> Dataset content
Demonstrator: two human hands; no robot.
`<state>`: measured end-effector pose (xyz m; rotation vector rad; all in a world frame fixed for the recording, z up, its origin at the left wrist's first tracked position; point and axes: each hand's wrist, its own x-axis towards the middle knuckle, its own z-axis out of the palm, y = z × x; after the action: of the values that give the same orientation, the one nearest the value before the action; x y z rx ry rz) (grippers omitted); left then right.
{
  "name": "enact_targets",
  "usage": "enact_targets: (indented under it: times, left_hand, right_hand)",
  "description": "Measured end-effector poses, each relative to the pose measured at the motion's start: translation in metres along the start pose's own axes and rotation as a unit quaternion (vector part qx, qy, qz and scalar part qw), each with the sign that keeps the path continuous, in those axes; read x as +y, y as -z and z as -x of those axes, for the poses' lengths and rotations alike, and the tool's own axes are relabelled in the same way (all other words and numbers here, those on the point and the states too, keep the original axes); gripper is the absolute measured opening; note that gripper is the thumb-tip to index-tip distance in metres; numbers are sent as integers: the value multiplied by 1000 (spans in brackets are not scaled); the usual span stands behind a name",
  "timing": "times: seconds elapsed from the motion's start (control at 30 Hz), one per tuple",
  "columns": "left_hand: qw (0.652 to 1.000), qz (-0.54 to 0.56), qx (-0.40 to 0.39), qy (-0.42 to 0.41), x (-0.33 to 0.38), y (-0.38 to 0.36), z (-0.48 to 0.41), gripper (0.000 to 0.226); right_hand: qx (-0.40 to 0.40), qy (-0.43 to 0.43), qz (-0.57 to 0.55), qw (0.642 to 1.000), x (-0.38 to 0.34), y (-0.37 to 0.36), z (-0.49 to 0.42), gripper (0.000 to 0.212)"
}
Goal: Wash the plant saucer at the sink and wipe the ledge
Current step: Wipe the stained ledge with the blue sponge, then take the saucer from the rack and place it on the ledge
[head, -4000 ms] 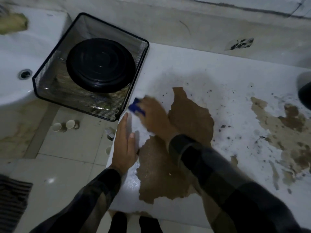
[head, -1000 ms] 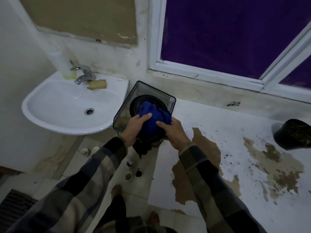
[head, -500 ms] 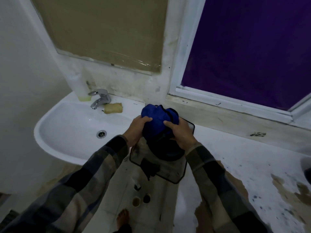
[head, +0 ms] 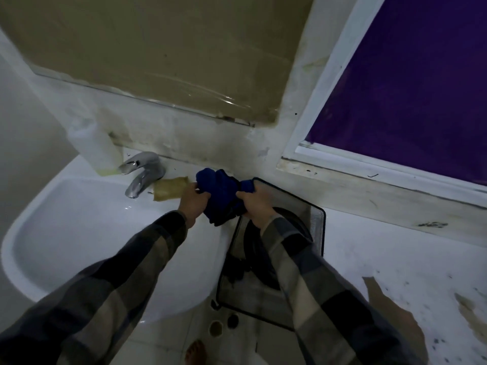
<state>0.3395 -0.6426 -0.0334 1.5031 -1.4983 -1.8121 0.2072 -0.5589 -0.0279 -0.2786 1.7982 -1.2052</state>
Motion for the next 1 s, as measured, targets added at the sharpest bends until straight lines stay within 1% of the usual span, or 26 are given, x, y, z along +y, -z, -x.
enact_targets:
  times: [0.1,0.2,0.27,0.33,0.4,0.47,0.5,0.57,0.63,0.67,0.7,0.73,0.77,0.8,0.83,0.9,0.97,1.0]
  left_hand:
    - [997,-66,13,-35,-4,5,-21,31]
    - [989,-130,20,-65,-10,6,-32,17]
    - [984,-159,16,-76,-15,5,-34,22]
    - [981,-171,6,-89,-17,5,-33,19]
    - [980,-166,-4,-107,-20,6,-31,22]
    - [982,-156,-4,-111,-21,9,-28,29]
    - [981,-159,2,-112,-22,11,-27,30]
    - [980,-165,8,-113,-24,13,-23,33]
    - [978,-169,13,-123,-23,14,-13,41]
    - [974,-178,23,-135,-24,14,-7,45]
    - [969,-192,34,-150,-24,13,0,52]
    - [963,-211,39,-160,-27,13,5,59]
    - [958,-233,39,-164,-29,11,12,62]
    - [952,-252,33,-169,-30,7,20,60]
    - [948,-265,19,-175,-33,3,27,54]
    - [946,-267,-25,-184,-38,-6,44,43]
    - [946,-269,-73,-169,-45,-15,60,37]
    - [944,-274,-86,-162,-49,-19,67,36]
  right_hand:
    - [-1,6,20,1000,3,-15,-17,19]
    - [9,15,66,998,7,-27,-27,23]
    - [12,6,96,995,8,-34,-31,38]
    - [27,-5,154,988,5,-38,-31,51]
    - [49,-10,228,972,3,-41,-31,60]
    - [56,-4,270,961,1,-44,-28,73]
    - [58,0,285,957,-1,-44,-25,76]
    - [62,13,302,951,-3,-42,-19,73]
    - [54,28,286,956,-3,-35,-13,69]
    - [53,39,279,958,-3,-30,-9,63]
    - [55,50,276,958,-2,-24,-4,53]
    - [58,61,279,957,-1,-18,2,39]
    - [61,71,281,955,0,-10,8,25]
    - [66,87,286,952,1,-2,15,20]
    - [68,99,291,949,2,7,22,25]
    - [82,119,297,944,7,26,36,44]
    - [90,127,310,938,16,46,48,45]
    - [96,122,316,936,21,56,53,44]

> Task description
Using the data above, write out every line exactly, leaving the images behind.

> Solution below
Demonstrator: two human hands; no robot.
`<state>`: measured end-effector pose (xyz m; rotation vector rad; all in a world frame fixed for the recording, z up, its origin at the left wrist's first tracked position; point and axes: each hand's wrist, its own x-axis towards the middle knuckle, its own z-axis out of the palm, y = z × x; after the action: of the values that give the same orientation, the one nearest the value before the action; x y z rx ry rz) (grippers omitted); left then right.
{
  "name": "enact_targets",
  "usage": "enact_targets: (indented under it: times, left_hand, right_hand)",
  "description": "Measured end-effector poses, each relative to the pose measured at the motion's start: translation in metres along the start pose's own axes and rotation as a unit quaternion (vector part qx, qy, qz and scalar part qw), each with the sign that keeps the path continuous, in those axes; read x as +y, y as -z and z as -x of those axes, for the poses' lengths and rotations alike, and the tool's own axes are relabelled in the same way (all other words and numbers here, those on the point and the states too, keep the original axes); gripper is the absolute measured opening; note that gripper is the thumb-tip to index-tip distance in metres; numbers are sent as integers: the value multiplied by 1000 (spans in brackets are not scaled); the usual span stands behind a name",
  "timing": "times: seconds elapsed from the motion's start (control at 30 Hz), one per tuple",
  "columns": "left_hand: qw (0.652 to 1.000), qz (-0.54 to 0.56), qx (-0.40 to 0.39), qy (-0.42 to 0.41), x (-0.33 to 0.38), y (-0.38 to 0.36), z (-0.48 to 0.41), gripper (0.000 to 0.226); right_hand: qx (-0.40 to 0.40), qy (-0.43 to 0.43), qz (-0.57 to 0.55), qw (0.642 to 1.000), x (-0.38 to 0.34), y (-0.37 to 0.36), z (-0.49 to 0.42), gripper (0.000 to 0.212)"
}
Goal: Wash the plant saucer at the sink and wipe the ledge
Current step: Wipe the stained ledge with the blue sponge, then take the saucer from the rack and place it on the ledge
[head, -4000 ms] 
[head, -1000 ms] 
[head, -500 ms] 
[head, +0 ms] 
<state>0.3395 -0.6426 -0.0334 1.5031 -1.4983 -1.8121 0.2072 -0.5589 -0.0279 -0.2786 1.7982 -1.2052</state>
Motion for the next 1 s, as measured, targets added at the sharpest bends until straight lines stay within 1% of the usual span, or 26 are given, x, y, z along +y, -z, -x.
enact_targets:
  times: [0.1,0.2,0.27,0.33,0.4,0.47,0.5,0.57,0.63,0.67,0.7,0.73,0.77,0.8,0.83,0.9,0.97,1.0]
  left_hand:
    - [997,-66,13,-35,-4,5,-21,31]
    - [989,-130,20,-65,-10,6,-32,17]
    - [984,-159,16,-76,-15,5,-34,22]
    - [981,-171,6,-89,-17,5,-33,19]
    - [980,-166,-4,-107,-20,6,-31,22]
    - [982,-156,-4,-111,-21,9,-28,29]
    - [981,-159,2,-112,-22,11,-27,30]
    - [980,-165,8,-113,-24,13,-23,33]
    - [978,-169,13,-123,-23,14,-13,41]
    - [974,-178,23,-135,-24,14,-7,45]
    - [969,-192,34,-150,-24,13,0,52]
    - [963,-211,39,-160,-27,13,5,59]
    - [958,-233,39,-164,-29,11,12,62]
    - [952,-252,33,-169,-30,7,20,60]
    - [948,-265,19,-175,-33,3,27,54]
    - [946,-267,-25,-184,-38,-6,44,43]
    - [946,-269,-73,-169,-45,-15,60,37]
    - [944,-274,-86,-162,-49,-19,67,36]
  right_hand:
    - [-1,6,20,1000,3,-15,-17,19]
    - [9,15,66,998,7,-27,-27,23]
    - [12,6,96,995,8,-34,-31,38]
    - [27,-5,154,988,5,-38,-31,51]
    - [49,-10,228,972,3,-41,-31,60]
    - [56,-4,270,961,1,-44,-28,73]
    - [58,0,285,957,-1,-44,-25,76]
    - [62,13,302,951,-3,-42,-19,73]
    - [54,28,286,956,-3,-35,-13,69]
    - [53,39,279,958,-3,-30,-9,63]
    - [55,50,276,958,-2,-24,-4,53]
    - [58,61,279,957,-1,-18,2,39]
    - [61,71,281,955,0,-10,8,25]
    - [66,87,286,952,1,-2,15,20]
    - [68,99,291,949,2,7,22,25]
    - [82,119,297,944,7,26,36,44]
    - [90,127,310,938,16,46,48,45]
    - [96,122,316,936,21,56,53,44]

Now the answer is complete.